# What the exercise asks
What you return should match the data below exactly, line for line.

# Records drawn from a dataset

==================================================

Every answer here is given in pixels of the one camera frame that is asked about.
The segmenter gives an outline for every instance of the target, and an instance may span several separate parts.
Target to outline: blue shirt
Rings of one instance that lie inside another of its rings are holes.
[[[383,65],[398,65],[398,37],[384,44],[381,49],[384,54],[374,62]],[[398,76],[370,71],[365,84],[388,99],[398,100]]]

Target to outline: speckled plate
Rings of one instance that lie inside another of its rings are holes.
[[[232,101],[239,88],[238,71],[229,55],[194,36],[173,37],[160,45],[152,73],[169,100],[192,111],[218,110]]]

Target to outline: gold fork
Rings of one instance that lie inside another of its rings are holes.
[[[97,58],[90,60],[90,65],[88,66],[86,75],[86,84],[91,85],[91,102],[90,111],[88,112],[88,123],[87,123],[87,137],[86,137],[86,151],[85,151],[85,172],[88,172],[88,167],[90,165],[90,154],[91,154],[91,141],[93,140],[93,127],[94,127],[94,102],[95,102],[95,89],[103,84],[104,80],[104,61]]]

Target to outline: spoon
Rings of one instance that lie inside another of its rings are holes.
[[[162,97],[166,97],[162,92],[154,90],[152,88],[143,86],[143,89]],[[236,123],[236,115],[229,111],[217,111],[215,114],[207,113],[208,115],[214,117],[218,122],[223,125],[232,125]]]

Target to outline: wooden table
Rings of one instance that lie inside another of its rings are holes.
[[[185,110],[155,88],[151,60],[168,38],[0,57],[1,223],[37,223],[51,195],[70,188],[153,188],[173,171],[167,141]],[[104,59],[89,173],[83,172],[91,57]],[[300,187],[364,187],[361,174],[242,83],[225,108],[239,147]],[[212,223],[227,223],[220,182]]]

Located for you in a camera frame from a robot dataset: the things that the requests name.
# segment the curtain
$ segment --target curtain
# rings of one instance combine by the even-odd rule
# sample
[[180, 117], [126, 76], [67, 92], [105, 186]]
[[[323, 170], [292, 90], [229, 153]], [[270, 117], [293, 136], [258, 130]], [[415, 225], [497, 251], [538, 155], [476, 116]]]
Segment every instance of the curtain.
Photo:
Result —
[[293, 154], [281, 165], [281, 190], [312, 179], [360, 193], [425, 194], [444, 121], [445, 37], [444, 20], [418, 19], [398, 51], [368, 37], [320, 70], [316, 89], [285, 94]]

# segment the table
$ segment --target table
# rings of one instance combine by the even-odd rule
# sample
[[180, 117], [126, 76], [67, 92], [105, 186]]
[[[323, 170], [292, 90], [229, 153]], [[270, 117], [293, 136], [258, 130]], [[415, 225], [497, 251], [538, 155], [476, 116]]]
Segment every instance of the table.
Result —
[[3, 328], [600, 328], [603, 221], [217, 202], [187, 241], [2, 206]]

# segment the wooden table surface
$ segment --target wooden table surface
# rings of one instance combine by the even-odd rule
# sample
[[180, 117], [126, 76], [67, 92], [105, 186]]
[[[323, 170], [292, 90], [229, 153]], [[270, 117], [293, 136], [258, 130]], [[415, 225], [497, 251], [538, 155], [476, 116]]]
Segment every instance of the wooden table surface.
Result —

==================================================

# Response area
Every answer here is given in pixels of the one camera frame that is asked about.
The segmenter gives an outline for every instance of the target, and an instance may span several separate parts.
Target to outline: blue shirt
Rings of one instance that lie inside another of its rings are holes.
[[[383,65],[398,65],[398,37],[384,44],[381,49],[384,54],[374,62]],[[398,76],[370,71],[365,84],[388,99],[398,100]]]

Target to outline: speckled plate
Rings of one instance that lie inside another of its rings are holes.
[[[232,101],[239,88],[238,71],[229,55],[194,36],[173,37],[160,45],[152,73],[169,100],[192,111],[218,110]]]

Target to outline: gold fork
Rings of one instance that lie inside another of its rings are holes.
[[[97,58],[90,60],[90,65],[88,66],[86,75],[86,84],[91,85],[91,102],[90,111],[88,112],[88,123],[87,123],[87,137],[86,137],[86,151],[85,151],[85,172],[88,172],[88,167],[90,165],[90,154],[91,154],[91,141],[93,140],[93,127],[94,127],[94,102],[95,102],[95,89],[103,84],[104,80],[104,61]]]

Target to outline: spoon
Rings of one instance that lie inside another of its rings are holes.
[[[162,97],[166,97],[162,92],[154,90],[152,88],[143,86],[143,89]],[[236,123],[236,115],[229,111],[217,111],[215,114],[207,113],[208,115],[214,117],[218,122],[223,125],[232,125]]]

Target to outline: wooden table
Rings of one instance that lie inside another of its rings are holes.
[[[185,110],[155,88],[151,60],[168,38],[0,57],[1,223],[37,223],[51,195],[70,188],[153,188],[173,171],[167,141]],[[104,59],[89,173],[83,172],[91,57]],[[300,187],[364,187],[361,174],[242,83],[225,108],[239,147]],[[212,223],[227,223],[220,182]]]

Located for you in a camera frame from a robot dataset: the things that the requests name.
# segment the curtain
$ segment --target curtain
# rings of one instance combine by the even-odd rule
# sample
[[180, 117], [126, 76], [67, 92], [105, 186]]
[[[323, 170], [292, 90], [229, 153]], [[270, 117], [293, 136], [258, 130]], [[415, 225], [497, 251], [538, 155], [476, 116]]]
Segment every instance of the curtain.
Photo:
Result —
[[293, 154], [281, 165], [281, 190], [312, 179], [360, 193], [425, 194], [444, 121], [445, 37], [444, 20], [418, 19], [398, 51], [368, 37], [320, 70], [316, 89], [285, 94]]

# segment the table
$ segment --target table
# rings of one instance combine by the even-odd rule
# sample
[[180, 117], [126, 76], [67, 92], [105, 186]]
[[[323, 170], [292, 90], [229, 153]], [[270, 117], [293, 136], [258, 130]], [[415, 225], [497, 251], [538, 155], [476, 116]]]
Segment every instance of the table.
Result —
[[3, 328], [600, 328], [603, 221], [217, 202], [187, 241], [2, 206]]

# segment the wooden table surface
$ segment --target wooden table surface
# rings of one instance combine by the even-odd rule
# sample
[[180, 117], [126, 76], [67, 92], [105, 186]]
[[[323, 170], [292, 90], [229, 153]], [[270, 117], [293, 136], [258, 130]], [[415, 225], [497, 251], [538, 155], [476, 116]]]
Segment every instance of the wooden table surface.
Result —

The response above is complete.